• [YOUR GOAL]: All pictures must be dropped, while the entries are given again word for word.

• [INPUT]:
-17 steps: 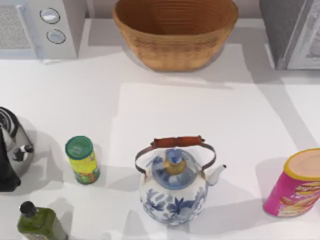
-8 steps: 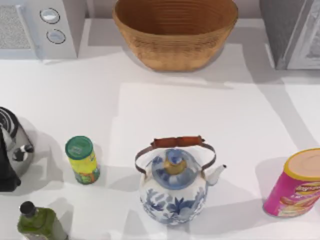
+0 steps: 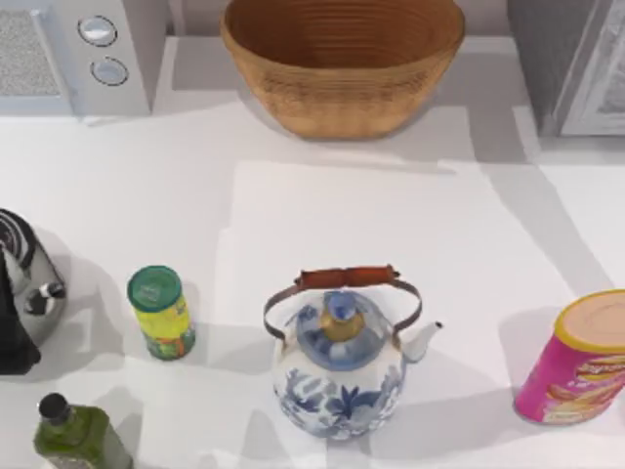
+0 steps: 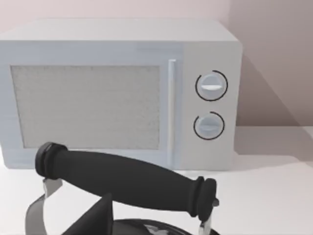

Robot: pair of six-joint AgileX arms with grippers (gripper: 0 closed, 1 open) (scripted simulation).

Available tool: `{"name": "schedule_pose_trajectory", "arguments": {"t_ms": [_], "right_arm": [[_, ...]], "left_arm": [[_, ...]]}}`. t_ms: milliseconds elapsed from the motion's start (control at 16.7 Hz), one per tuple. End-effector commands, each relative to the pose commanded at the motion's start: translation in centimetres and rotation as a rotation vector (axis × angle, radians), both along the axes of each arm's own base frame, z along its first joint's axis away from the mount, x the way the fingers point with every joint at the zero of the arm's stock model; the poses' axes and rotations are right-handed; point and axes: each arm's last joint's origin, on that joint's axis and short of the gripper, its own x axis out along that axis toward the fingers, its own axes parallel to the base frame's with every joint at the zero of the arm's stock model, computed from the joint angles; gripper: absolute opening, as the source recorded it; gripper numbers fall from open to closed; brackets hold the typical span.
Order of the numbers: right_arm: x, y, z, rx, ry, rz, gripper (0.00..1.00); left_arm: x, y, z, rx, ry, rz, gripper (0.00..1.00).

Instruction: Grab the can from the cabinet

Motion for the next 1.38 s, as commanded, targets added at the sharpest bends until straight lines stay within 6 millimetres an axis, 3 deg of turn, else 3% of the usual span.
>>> {"name": "schedule_pose_trajectory", "arguments": {"t_ms": [180,300,420,840,1020,1140,1380], "right_arm": [[-6.8,-0.5,2.2,0.005,-0.007,-0.001,0.0],[-9.7,-1.0,2.6,0.002,0.0,-0.002,0.0],[-10.8,-1.1,2.8,0.0,0.003,-0.002,0.0],[-11.3,-1.9,2.2,0.006,-0.005,-0.002,0.0],[-12.4,-3.5,0.3,0.006,-0.007,0.001,0.0],[-13.4,-4.8,-2.1,0.002,0.0,0.001,0.0],[-15.2,-7.3,-10.2,-0.015,0.046,0.002,0.0]], "left_arm": [[0.0,0.0,0.0,0.0,0.0,0.0,1.0],[0.0,0.0,0.0,0.0,0.0,0.0,1.0],[0.0,0.0,0.0,0.0,0.0,0.0,1.0],[0.0,0.0,0.0,0.0,0.0,0.0,1.0],[0.0,0.0,0.0,0.0,0.0,0.0,1.0],[0.0,0.0,0.0,0.0,0.0,0.0,1.0],[0.0,0.0,0.0,0.0,0.0,0.0,1.0]]}}
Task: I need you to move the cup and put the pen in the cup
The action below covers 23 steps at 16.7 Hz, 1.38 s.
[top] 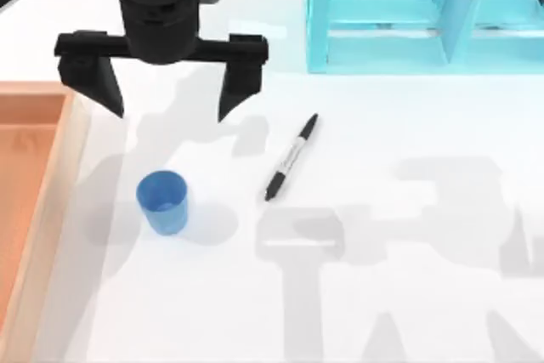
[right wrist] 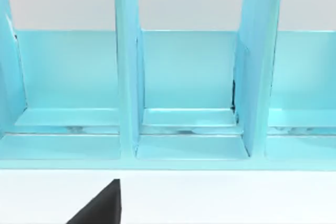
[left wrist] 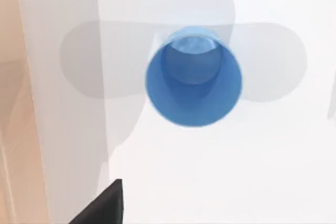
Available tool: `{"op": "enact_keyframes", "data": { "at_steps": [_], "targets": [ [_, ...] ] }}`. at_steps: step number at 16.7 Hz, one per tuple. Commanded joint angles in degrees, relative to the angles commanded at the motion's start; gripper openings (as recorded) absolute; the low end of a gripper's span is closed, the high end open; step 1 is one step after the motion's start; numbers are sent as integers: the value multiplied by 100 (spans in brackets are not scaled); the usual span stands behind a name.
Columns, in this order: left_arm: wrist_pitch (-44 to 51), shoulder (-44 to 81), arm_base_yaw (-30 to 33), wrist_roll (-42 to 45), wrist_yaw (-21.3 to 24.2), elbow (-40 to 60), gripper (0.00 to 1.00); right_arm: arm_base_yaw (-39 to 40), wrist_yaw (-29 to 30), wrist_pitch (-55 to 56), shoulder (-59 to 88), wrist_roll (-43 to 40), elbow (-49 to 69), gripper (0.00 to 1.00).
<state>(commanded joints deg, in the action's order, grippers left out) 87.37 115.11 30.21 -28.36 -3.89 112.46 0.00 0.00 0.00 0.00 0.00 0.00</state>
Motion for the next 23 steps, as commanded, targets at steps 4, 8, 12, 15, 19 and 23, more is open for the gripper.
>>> {"op": "enact_keyframes", "data": {
  "at_steps": [4,8,12,15,19,23],
  "targets": [
    [436,-57,-16,-2,1,434,100,0,0,0,0,0,0,100],
    [415,-29,-18,3,-5,435,100,0,0,0,0,0,0,100],
    [152,641,247,295,-211,942,100,0,0,0,0,0,0,100],
    [-209,1671,651,752,-468,1540,100,0,0,0,0,0,0,100],
    [-667,2744,1130,1313,-770,2222,100,0,0,0,0,0,0,100],
    [-780,2926,1232,1440,-839,2364,100,0,0,0,0,0,0,100]
  ]
}}
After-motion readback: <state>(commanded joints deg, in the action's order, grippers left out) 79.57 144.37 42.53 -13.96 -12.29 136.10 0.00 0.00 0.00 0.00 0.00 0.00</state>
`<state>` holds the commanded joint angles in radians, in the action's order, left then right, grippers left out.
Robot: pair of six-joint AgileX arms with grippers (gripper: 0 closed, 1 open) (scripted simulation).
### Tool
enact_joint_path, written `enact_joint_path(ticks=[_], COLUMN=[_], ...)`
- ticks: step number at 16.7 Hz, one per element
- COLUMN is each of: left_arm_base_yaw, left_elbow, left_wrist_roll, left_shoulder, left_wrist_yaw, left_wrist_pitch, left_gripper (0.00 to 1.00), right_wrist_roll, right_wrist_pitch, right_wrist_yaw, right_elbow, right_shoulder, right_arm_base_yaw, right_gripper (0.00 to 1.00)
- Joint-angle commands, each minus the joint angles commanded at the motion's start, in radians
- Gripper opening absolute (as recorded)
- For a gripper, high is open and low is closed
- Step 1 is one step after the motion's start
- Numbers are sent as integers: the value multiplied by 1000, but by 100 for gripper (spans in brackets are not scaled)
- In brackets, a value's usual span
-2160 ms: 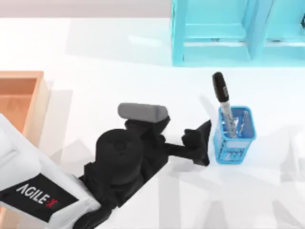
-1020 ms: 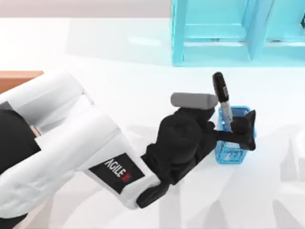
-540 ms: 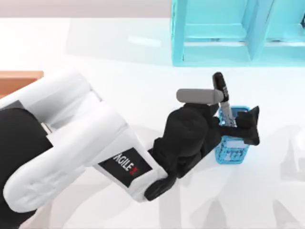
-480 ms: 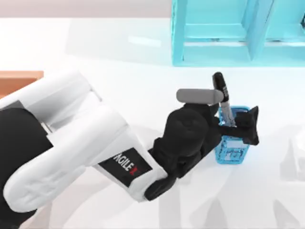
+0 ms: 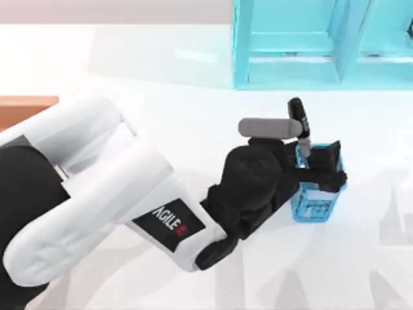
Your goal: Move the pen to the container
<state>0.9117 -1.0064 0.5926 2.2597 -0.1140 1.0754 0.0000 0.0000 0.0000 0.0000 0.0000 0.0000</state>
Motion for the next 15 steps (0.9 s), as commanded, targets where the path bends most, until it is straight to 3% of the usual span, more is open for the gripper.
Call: enact_joint_path(ticks=[3,4,15], left_arm_base_yaw=[0,0,-31], left_elbow=[0,0,11], left_wrist_roll=[0,0,-11], left_shoulder=[0,0,-54], left_wrist_yaw=[0,0,13], left_wrist_pitch=[0,0,-24], left_gripper=[2,0,0], right_wrist_roll=[0,0,0], right_wrist_pitch=[0,0,0], right_wrist_yaw=[0,0,0], right_elbow=[0,0,0], right_shoulder=[0,0,0], right_arm_base_yaw=[0,0,0], right_gripper=[100,100,100])
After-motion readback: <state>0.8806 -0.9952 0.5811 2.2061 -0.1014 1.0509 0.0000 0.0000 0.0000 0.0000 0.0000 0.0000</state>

• [RESPONSE FOR THIS EXERCISE]:
-17 steps: 
-8 steps: 
+0 steps: 
+0 steps: 

Robot: pair of six-joint AgileX arms with grippers (gripper: 0 closed, 1 open) (scripted simulation).

Available tool: `{"name": "schedule_pose_trajectory", "arguments": {"t_ms": [_], "right_arm": [[_, ...]], "left_arm": [[_, ...]]}}`. t_ms: milliseconds elapsed from the motion's start (control at 16.7 Hz), one per tuple. End-effector commands, each relative to the pose commanded at the motion's start: translation in centimetres and rotation as a rotation vector (axis × angle, radians), both along the axes of each arm's own base frame, z along its first joint's axis away from the mount, x the way the fingers point with every joint at the zero of the arm's stock model; the poses' axes and rotations are right-handed; point and axes: each arm's last joint's origin, on that joint's axis and short of the gripper, its own x axis out along that axis toward the fingers, its own axes parallel to the base frame's with every joint at the zero of the arm's stock model, computed from the joint angles; gripper: absolute opening, as the source recorded it; gripper numbers fall from open to closed; brackets hold the typical span.
Order of the numbers: right_arm: x, y, z, rx, ry, rz, gripper (0.00..1.00); left_arm: x, y, z, rx, ry, rz, gripper (0.00..1.00).

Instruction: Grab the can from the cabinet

Motion for the next 1.38 s, as commanded, targets added at the sharpest bends until straight lines stay within 6 millimetres an axis, 3 deg of turn, else 3% of the usual span.
>>> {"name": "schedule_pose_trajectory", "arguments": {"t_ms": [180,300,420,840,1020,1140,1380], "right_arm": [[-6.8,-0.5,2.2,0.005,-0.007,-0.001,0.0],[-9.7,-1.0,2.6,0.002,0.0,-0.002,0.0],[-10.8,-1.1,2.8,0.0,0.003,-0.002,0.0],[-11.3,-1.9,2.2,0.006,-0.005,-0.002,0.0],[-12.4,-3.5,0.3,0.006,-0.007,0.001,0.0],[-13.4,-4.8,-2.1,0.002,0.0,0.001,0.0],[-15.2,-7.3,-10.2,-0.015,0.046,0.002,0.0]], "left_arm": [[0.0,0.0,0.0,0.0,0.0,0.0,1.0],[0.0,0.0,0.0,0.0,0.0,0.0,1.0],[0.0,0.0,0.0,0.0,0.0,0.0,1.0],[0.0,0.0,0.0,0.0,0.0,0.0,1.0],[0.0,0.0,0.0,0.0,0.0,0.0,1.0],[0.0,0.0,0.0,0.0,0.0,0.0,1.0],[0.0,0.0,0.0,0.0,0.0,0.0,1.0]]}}
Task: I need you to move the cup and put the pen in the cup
The action below covers 23 steps at 16.7 Hz, 1.38 s.
[top] 
[right wrist] 
[left wrist] 
Available tool: `{"op": "enact_keyframes", "data": { "at_steps": [_], "targets": [ [_, ...] ] }}`. at_steps: step number at 16.7 Hz, one per tuple. Commanded joint angles in degrees, relative to the angles commanded at the motion's start; gripper openings (as recorded) absolute; the low end of a gripper's span is closed, the high end open; step 1 is one step after the motion's start; numbers are sent as integers: the value multiplied by 100 (spans in brackets are not scaled); the usual span stands behind a name.
Columns, in this order: left_arm: wrist_pitch (-44 to 51), shoulder (-44 to 81), arm_base_yaw (-30 to 33), wrist_roll (-42 to 45), wrist_yaw (-21.3 to 24.2), elbow (-40 to 60), gripper (0.00 to 1.00); right_arm: arm_base_yaw (-39 to 40), wrist_yaw (-29 to 30), wrist_pitch (-55 to 56), shoulder (-59 to 88), wrist_roll (-43 to 40), elbow (-49 to 69), gripper (0.00 to 1.00).
<state>(commanded joints deg, in the action's order, grippers left out) 87.37 115.11 30.21 -28.36 -3.89 112.46 0.00 0.00 0.00 0.00 0.00 0.00</state>
Motion for the next 23 steps, as commanded, targets at steps 4, 8, 12, 15, 19 and 23, more is open for the gripper.
>>> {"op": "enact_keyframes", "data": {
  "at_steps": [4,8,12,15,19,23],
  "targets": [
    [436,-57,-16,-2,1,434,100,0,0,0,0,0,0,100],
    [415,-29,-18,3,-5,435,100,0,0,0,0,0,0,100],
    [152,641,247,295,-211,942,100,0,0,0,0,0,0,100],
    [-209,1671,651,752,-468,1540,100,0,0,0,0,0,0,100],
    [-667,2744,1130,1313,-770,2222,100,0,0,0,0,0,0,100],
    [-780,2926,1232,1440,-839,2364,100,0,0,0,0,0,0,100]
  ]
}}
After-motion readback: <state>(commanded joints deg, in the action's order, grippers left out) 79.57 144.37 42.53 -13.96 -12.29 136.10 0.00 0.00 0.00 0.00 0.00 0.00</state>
`<state>` holds the commanded joint angles in radians, in the action's order, left then right, grippers left out.
Robot: pair of six-joint AgileX arms with grippers (gripper: 0 closed, 1 open) (scripted simulation).
### Tool
enact_joint_path, written `enact_joint_path(ticks=[_], COLUMN=[_], ...)`
- ticks: step number at 16.7 Hz, one per element
- COLUMN is each of: left_arm_base_yaw, left_elbow, left_wrist_roll, left_shoulder, left_wrist_yaw, left_wrist_pitch, left_gripper (0.00 to 1.00), right_wrist_roll, right_wrist_pitch, right_wrist_yaw, right_elbow, right_shoulder, right_arm_base_yaw, right_gripper (0.00 to 1.00)
- Joint-angle commands, each minus the joint angles commanded at the motion's start, in radians
- Gripper opening absolute (as recorded)
- For a gripper, high is open and low is closed
- Step 1 is one step after the motion's start
- Numbers are sent as integers: the value multiplied by 1000, but by 100 for gripper (spans in brackets are not scaled)
- In brackets, a value's usual span
-2160 ms: 
-1020 ms: 
-540 ms: 
-480 ms: 
+0 ms: 
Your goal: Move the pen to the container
<state>0.9117 -1.0064 0.5926 2.2597 -0.1140 1.0754 0.0000 0.0000 0.0000 0.0000 0.0000 0.0000</state>
Motion for the next 15 steps (0.9 s), as commanded, targets where the path bends most, until it is straight to 3% of the usual span, more is open for the gripper.
Call: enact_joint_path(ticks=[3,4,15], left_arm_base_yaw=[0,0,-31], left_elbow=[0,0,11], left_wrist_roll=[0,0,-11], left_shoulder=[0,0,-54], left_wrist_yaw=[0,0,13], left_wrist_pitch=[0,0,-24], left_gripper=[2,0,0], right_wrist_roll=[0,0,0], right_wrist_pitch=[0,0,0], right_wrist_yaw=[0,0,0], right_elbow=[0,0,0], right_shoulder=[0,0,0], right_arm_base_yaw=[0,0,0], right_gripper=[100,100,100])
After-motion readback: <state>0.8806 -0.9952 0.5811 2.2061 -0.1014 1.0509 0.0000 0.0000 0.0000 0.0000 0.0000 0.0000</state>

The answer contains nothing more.